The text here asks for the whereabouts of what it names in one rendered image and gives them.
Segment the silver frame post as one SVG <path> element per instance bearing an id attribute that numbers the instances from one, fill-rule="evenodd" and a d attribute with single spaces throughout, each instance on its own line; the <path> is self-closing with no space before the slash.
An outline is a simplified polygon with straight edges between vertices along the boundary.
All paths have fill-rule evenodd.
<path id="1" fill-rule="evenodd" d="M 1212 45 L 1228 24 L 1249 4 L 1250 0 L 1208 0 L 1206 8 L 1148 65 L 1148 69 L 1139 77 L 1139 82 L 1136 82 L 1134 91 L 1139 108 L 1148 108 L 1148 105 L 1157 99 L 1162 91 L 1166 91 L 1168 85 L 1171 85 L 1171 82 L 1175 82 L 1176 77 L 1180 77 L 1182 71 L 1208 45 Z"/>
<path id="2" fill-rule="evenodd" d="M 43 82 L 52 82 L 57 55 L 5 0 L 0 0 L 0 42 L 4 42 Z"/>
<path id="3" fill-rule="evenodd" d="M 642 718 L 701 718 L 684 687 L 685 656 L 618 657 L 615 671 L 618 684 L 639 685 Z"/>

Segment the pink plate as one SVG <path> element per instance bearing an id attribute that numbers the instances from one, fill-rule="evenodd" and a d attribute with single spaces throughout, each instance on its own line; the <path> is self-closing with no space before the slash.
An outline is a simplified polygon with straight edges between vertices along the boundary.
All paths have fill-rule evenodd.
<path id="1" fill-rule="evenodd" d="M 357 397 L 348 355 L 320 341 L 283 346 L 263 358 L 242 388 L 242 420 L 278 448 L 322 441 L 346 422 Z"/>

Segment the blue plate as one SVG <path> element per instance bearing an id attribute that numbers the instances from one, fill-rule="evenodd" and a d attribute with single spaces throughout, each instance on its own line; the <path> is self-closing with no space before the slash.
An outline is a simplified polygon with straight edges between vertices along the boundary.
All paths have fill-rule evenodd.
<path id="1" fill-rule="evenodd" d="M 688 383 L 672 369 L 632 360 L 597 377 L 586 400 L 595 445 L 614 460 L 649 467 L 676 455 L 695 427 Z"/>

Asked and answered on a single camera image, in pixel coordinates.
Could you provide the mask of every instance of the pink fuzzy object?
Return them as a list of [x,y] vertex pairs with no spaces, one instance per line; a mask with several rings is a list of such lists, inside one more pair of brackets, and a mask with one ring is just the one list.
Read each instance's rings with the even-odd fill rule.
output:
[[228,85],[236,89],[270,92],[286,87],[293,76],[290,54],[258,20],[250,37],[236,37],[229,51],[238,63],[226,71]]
##############################
_ABOUT THIS TASK_:
Please copy nothing but the lines from the one that holds "Return them as" through the last line of the material above, exactly as written.

_YOUR SOLUTION_:
Return them as a list of [x,y] vertex pairs with no spaces, one instance per line; a mask with several rings is a list of such lists, inside one more pair of brackets, and a mask with one ring is just the one list.
Read each instance's rings with the even-odd fill rule.
output:
[[228,85],[236,89],[270,92],[286,87],[293,76],[290,54],[258,20],[250,37],[236,37],[229,51],[238,63],[226,71]]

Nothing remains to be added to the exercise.